Having grown up as a favorite child in the family and an over-achieving student in school, I have depended on others’ approval. Coming to Christ reoriented my identity as a child of God, but the “pleaser” identity still lurked.
In the early years after my conversion, I opened up to others in church and cared deeply about what they thought of me. I rarely said no to tasks requested of me at church. I yearned for the approval of my pastor. This gradually became the comfort zone of my newfound Christian identity. So along the way, without knowing it, my inexhaustible need for affirmation from church members has almost become an addiction.
Recently, I have needed to speak up against abuse of power in the church, and quickly, I was brought face-to-face with this long-held pleaser identity of mine. In circumstances that require truth-telling, I found it most difficult to overcome this old tendency.
I feared saying no in church. I feared people’s disapproval. I feared being seen as a divisive element to Christian unity. Such a fear can become debilitating. As I looked into the inner abyss of my soul, I saw an unfree self, chained together with an old friend, the pleaser identity.
In many moments of private meditations, I often thought of Shakespeare’s King Lear. In this famous tragedy, the youngest daughter Cordelia refused to proclaim her love for the father just to get her part of the kingdom. Contrary to her two elderly sisters who boasted and bragged about their love for King Lear, Cordelia chose to remain silent. She refused to please her father just to get the inheritance.
Cordelia refused to be a pleaser, even though her love for King Lear was later proven to be most authentic. In fact, it was in that moment of refusal that she was guarding the authenticity of her love. She also refused to go along with others’ expectations. By doing that, she was guarding her free self.

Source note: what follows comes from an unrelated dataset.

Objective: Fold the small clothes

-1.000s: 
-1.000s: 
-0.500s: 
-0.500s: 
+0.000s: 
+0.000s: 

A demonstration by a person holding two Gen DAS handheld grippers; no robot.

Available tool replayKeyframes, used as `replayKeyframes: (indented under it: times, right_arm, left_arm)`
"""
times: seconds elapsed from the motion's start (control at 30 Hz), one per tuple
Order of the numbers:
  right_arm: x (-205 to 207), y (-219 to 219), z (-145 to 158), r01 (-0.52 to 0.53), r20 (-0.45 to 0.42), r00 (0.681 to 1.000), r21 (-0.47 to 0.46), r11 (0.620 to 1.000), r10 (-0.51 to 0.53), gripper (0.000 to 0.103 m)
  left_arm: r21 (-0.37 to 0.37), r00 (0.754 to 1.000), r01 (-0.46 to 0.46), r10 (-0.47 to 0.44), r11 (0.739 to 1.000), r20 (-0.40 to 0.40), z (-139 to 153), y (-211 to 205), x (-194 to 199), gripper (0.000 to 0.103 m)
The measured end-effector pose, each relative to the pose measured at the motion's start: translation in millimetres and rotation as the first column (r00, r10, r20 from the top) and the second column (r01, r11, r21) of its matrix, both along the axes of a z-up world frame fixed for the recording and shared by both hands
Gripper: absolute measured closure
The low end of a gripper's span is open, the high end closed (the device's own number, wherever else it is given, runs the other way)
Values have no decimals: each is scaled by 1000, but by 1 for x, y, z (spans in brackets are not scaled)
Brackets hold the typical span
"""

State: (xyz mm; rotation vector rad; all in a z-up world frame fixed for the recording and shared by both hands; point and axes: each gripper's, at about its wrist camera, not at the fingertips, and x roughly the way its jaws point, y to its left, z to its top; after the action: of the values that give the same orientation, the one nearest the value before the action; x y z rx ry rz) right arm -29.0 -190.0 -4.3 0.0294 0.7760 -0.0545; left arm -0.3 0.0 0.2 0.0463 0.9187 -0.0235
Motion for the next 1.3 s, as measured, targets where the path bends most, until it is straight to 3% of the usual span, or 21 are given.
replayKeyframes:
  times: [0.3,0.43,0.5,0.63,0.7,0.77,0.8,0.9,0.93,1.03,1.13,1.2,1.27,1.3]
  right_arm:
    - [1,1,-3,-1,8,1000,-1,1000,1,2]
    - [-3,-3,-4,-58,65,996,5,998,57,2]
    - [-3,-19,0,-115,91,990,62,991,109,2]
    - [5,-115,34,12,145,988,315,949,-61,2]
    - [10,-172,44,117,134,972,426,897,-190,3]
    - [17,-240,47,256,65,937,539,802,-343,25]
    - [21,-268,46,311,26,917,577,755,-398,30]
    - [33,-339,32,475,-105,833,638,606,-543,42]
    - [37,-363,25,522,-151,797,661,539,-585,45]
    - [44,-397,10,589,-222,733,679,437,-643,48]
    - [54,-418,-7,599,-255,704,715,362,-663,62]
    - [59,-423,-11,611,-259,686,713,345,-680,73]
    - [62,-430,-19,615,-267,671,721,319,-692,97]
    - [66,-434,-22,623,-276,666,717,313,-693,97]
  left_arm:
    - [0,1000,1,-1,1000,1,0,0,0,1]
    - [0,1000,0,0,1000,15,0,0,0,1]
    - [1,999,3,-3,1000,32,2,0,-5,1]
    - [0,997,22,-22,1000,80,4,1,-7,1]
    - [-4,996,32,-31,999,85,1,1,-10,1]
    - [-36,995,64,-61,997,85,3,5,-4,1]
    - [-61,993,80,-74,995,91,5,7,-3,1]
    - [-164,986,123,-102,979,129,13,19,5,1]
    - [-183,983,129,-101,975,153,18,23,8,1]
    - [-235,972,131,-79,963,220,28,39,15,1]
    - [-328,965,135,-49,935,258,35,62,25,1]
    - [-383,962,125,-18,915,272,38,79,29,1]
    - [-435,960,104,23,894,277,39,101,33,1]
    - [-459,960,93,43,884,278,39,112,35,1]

Likewise, overcoming the pleaser identity is part of spiritual formation as a Christian matures toward his or her authentic and free self.
God puts us in situations where we have to let go of the pleaser identity. When churches enter into a phase of spiritual darkness where lies and falsehood spread wide, there is a temptation to succumb to it. I think of many #MeToo and #ChurchToo moments in the past year where silence often was the result of church members avoiding offending those in close-knit social networks and those in power.
The desire for external display of Christian unity might even contribute to the rise of such a pleaser identity among church members. As a result, most ironically, Christian groups today have become both controversy-adverse and controversy-laden. Or maybe it is because Christians tend to be too complicit in situations that require truth-telling and letting go of the need to please in the first place.
Sometimes we also need to rethink how we try to please God. Having seen many examples of excessive display of Christian devotion despite unethical practices, I became more alert. I say this as a personal struggle, not as a cynic.
And I do not attempt to generalize to everyone. Those excessive displays can be honest. In scripture, even David shouted, “Lord, I love you,” so passionately in the Psalms. He also danced like a child while expressing his love of God in public, despite the mocking of his own wife.
To me, what the pleaser identity brings about, either on a personal level or a collective level, is also about the intricate combination of our assured identity in Christ and a sense of constant restlessness in our spiritual journey. Both are realities in our human journey of wading through trials that test out our authenticity and faithfulness to God.